Am 9. Juni 1709 war ich nach einer langen und verdrießlichen Reise in Nagasaki angelangt und machte bald Bekanntschaft mit einem holländischen Matrosen der »Amboyna« von Amsterdam, einem starken Schiff von vierhundertundfünfzig Tonnen.
Ich hatte lange in Holland gelebt, weil ich früher in Leyden studierte, und verstand deshalb die Sprache. Die Matrosen erfuhren bald, woher ich zuletzt gekommen war; sie erkundigten sich neugierig nach meinen früheren Reisen und nach meinem Lebenslauf. Ich brachte deshalb eine Geschichte, so kurz und wahrscheinlich wie möglich, zusammen, verschwieg jedoch das meiste aus meinem Leben. Ich kannte in Holland viele Personen und konnte leicht Namen für Verwandte erfinden, von denen ich vorgab, sie beständen aus Leuten niederen Stande in der Provinz Geldern.

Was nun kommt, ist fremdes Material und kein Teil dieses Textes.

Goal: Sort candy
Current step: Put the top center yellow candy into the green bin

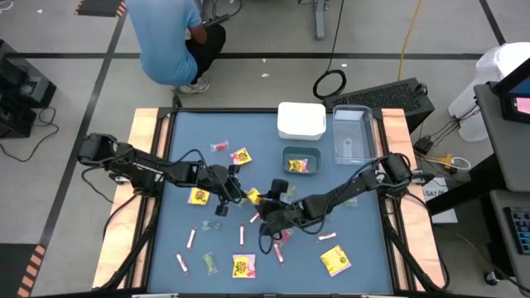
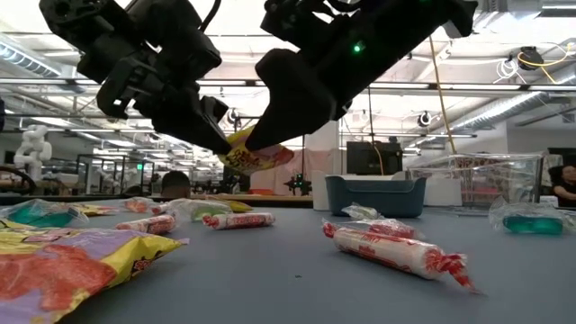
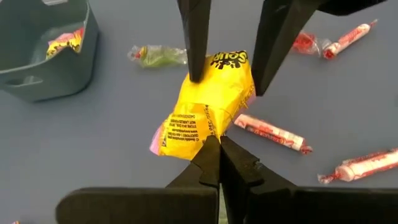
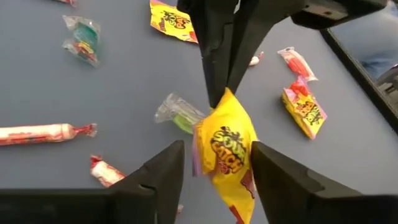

Ich hätte dem Kapitän Theodor Vangrult sehr gern bezahlt, was er mir für die Reise nach Holland abgefordert haben würde. Als er aber erfuhr, ich sei Wundarzt, so begnügte er sich, mir die halbe Taxe der Überfahrt abzuverlangen unter der Bedingung, daß ich ihm in meinem Berufe diente. Ehe wir unter Segel gingen, wurde mir von einigen aus der Schiffsmannschaft die Frage vorgelegt, ob ich die erwähnte Zeremonie bereits ausgeführt hätte. Ich wich dieser Frage durch die allgemeine Antwort aus, ich habe den Kaiser und seinen Hof in jeder Hinsicht zufriedengestellt. Ein boshafter Schurke von einem Bootsknecht ging aber zu einem Offizier und sagte diesem, indem er auf mich zeigte, ich wäre noch nicht auf das Kruzifix getreten; der Offizier jedoch, der Instruktionen hatte, mich durchzulassen, gab dem Schurken zwanzig Hiebe mit einem Bambusrohr, worauf ich dann auch nicht weiter mit solchen Fragen belästigt wurde.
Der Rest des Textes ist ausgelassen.